Когда присяжные, наравне с судьями, будут участвовать в определении меры наказания, исчезнут с лица земли жестокие приговоры присяжных.

Такие приговоры, что сами присяжные, услыхав, к какому наказанию приговорён обвинённый ими человек, бледнеют от ужаса и хватаются за голову:

-- Что мы сделали?

Незнание присяжными закона, что от них теоретически требуется, на практике иногда встречается, но приносит ужасные плоды.

Если в чём можно обвинить наш суд присяжных, так это в жестокости.

Он вовсе не мягкий, он ужасно жестокий суд. И в этом можно убедиться на Сахалине.

Что эта за страшная куча, где случайные, невольные виновники несчастий свалены в одну груду со злодеями и извергами.

Ведь довольно сказать, что чуть не половина каторги состоит из мужиков, пришедших сюда "за убийство во время драки".

Всё это одна и та же история. В праздник напились, подрались и нечаянно ударили так, что человек Богу душу отдал. Большинство не помнит даже, как и случилось.

Среди них очень много добрых, хороших мужиков. Таких даже большинство, почти все они таковы.

Неужели же человек, который, правда, раз в жизни напился до беспамятства, заслуживает за такое страшное преступление, чтоб его навсегда разлучили с родиной, с родными, близкими, лишили всех человеческих прав, сравняли с профессиональными убийцами, грабителями, пороли и драли за каждое слово, по каждому малейшему поводу?

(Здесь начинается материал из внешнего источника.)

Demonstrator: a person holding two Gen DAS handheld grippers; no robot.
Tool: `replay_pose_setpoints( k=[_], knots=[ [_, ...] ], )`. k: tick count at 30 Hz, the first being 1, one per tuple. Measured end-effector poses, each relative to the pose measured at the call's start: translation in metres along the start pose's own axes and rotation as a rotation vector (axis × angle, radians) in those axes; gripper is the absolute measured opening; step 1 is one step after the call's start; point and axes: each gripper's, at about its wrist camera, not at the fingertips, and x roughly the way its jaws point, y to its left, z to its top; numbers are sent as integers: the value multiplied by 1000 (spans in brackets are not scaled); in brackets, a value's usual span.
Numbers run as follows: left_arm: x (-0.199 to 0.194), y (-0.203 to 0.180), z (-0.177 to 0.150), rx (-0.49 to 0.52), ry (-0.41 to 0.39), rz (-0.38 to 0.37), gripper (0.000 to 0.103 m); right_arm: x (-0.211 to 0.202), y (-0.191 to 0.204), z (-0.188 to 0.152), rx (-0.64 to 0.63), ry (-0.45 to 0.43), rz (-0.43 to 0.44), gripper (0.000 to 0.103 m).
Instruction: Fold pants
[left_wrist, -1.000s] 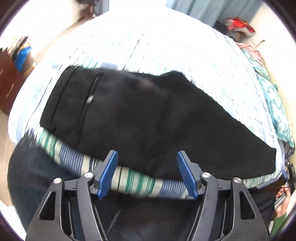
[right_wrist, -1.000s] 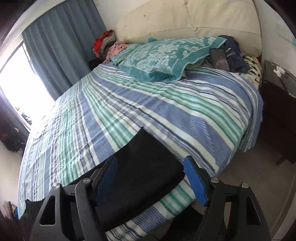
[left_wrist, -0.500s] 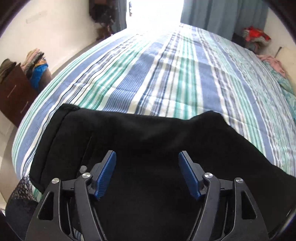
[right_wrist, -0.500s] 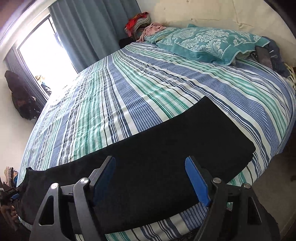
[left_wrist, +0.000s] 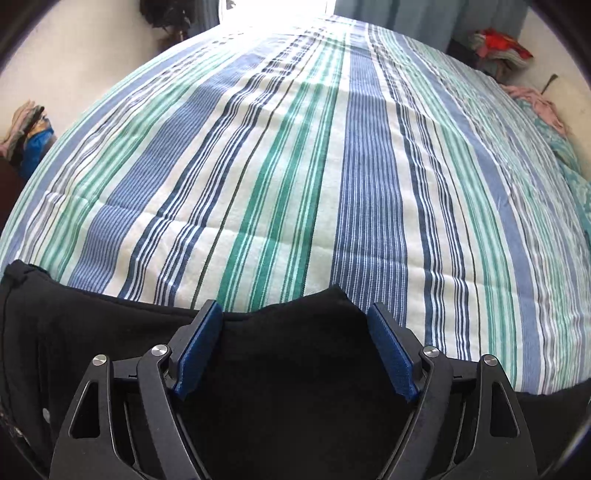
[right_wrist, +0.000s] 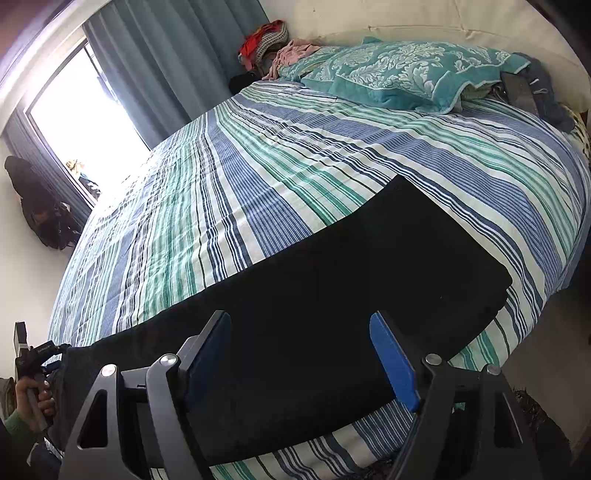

Если бы присяжным заседателям дано было право не только определять вину, но и точно её взвешивать, -- оценивать её соответствующим наказанием, -- никто из этих случайных виновников несчастья не попал бы на каторгу. Они потерпели бы наказание, но наказание, соответствующее их вине, а не такое незаслуженное.

А теперь...

Если вы примете во внимание всю эту массу только по несчастью каторжного народа, вы увидите, что из 82 проц. обвинительных приговоров тоже 82 проц. приговоров ещё и, помимо воли, жестоких.

И что суд присяжных по обвинению в чём-чем, но в "излишней мягкости" следует считать "по суду оправданным".